Network traffic classification became an essential input for many network-related tasks. However, the continuous evolution of the Internet applications and their techniques to avoid being detected (as dynamic port numbers, encryption, or protocol obfuscation) considerably complicated their classification. We start the report by introducing and shortly describing several well-known DPI tools, which later will be evaluated: PACE, OpenDPI, L7-filter, NDPI, Libprotoident, and NBAR. We tried to use the most recent versions of the classifiers. However, OpenDPI project was closed in June 2011 and since that time no new version of this software was released. L7-filter, which is broadly described in the scientific literature, also seems to be not developed any longer - the most recent version of the classification engine is from January 2011 and the classification rules from 2009.

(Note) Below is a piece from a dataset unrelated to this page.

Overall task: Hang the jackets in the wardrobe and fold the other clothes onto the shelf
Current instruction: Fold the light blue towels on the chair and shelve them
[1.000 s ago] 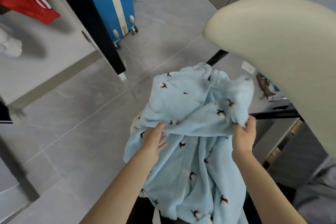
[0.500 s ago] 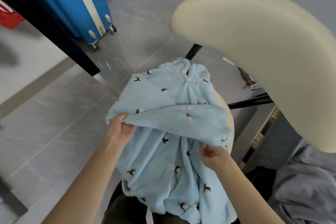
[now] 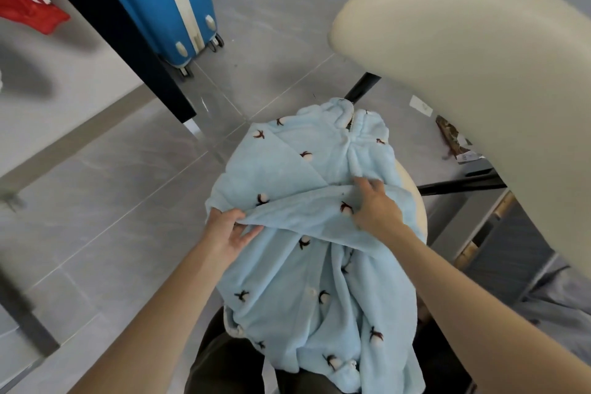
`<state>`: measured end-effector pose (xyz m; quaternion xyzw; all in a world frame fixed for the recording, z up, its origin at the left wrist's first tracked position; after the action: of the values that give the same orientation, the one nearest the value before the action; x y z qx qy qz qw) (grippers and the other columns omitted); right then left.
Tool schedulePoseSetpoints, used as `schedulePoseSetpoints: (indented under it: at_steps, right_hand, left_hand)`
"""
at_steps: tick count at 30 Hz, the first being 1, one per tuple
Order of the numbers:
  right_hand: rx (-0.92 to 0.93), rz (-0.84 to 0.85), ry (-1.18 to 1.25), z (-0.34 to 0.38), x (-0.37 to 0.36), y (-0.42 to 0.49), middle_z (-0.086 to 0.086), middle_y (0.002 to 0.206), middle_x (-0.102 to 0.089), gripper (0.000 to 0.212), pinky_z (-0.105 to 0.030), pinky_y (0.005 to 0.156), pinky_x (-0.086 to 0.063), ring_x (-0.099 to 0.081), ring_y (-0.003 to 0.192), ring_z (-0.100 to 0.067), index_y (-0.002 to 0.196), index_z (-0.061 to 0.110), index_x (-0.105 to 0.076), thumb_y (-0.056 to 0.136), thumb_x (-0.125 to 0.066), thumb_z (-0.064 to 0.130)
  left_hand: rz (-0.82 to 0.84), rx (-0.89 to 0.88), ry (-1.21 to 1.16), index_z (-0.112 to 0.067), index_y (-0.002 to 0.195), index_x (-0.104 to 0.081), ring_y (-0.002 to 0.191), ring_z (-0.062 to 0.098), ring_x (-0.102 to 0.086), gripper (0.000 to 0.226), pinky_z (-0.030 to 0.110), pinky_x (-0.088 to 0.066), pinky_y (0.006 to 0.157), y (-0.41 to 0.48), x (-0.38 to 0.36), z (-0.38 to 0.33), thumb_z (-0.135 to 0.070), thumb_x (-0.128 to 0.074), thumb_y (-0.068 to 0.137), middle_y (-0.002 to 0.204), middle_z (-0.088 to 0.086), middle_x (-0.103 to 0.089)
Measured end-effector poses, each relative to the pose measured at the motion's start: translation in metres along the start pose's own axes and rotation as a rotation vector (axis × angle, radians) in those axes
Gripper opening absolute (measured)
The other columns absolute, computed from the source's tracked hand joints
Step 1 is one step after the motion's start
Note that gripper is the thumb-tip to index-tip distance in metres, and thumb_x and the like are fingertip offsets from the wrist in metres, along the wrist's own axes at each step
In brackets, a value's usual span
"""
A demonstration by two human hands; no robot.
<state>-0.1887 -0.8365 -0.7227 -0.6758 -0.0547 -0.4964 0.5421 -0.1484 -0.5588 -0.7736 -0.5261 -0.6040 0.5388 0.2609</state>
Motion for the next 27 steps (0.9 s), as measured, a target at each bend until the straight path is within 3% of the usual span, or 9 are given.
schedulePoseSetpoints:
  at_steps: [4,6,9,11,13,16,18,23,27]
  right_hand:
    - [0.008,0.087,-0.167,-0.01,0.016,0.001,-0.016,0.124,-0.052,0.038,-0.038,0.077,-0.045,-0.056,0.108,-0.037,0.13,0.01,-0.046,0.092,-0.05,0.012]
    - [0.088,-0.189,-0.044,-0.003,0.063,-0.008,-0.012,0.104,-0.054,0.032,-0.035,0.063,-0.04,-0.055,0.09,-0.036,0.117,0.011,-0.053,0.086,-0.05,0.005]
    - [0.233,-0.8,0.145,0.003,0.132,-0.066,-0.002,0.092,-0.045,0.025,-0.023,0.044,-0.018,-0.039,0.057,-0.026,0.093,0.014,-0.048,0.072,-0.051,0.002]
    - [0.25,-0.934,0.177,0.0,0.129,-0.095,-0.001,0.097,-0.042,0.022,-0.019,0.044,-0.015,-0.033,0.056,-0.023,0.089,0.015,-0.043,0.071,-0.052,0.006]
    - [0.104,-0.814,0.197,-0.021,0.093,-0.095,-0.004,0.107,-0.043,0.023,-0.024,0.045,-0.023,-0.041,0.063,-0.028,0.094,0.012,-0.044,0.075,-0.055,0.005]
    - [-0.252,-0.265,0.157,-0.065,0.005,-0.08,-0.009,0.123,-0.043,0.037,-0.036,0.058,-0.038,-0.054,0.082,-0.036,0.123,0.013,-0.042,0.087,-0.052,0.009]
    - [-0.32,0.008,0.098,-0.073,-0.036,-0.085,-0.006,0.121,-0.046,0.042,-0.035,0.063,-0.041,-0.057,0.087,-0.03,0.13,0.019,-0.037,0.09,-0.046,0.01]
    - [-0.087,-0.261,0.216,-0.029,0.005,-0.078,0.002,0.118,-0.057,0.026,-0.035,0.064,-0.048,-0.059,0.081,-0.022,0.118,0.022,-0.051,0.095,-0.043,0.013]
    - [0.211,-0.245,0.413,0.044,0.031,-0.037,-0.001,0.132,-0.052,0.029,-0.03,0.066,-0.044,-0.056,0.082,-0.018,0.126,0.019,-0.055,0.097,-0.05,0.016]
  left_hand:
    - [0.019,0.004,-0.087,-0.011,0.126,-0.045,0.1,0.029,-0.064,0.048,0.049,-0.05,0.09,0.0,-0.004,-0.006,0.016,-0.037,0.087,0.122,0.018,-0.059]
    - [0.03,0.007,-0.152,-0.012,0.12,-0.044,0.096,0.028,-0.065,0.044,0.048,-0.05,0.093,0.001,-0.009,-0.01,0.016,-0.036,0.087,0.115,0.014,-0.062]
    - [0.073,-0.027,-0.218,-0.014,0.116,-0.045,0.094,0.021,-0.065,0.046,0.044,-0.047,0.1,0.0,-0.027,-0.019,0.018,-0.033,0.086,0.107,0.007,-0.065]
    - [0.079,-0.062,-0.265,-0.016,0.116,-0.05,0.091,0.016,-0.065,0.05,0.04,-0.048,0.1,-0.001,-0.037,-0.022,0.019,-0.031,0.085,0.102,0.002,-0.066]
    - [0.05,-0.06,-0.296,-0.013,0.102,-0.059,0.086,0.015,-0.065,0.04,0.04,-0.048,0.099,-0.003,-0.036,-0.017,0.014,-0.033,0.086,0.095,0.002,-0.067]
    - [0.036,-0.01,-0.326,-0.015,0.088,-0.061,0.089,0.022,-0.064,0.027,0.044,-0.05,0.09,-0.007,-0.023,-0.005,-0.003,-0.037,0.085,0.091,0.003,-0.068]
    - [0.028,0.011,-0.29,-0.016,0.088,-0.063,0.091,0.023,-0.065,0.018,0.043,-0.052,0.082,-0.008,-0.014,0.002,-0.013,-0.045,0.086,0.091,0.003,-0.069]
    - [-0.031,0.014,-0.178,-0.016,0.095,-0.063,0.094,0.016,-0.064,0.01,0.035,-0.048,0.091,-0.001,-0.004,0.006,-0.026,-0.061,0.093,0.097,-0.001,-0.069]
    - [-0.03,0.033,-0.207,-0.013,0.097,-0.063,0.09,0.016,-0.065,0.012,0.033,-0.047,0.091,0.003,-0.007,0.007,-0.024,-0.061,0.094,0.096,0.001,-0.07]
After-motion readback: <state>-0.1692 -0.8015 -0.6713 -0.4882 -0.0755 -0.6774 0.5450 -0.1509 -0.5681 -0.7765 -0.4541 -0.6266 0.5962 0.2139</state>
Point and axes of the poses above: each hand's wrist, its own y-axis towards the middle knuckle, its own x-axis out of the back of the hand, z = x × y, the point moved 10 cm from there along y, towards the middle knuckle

This report has several major contributions. At first, by using VBS, we created 3 datasets of 17 application protocols, 19 applications (also various configurations of the same application), and 34 web services, which are available to the research community. The first dataset contains full flows with entire packets, the second dataset contains truncated packets (the Ethernet frames were overwritten by 0s after the 70th byte), and the third dataset contains truncated flows (we took only 10 first packets for each flow). The datasets contain 767 690 flows labeled on a multidimensional level. The included application protocols are: DNS, HTTP, ICMP, IMAP (STARTTLS and TLS), NETBIOS (name service and session service), SAMBA, NTP, POP3 (plain and TLS), RTMP, SMTP (plain and TLS), SOCKSv5, SSH, and Webdav. The included applications (and their configurations) are: 4Shared, America's Army, BitTorrent clients (using plain and encrypted BitTorrent protocol), Dropbox, eDonkey clients (using plain and obfuscated eDonkey protocol), Freenet, FTP clients (in active and passive modes), iTunes, League of Legends, Pando Media Booster, PPLive, PPStream, RDP clients, Skype (including audio conversations, file transfers, video conversations), Sopcast, Spotify, Steam, TOR, and World of Warcraft. The included web services are: 4Shared, Amazon, Apple, Ask, Bing, Blogspot, CNN, Craigslist, Cyworld, Doubleclick, eBay, Facebook, Go.com, Google, Instagram, Justin.tv, LinkedIn, Mediafire, MSN, Myspace, Pinterest, Putlocker, QQ.com, Taobao, The Huffington Post, Tumblr, Twitter, Vimeo, VK.com, Wikipedia, Windows Live, Wordpress, Yahoo, and YouTube.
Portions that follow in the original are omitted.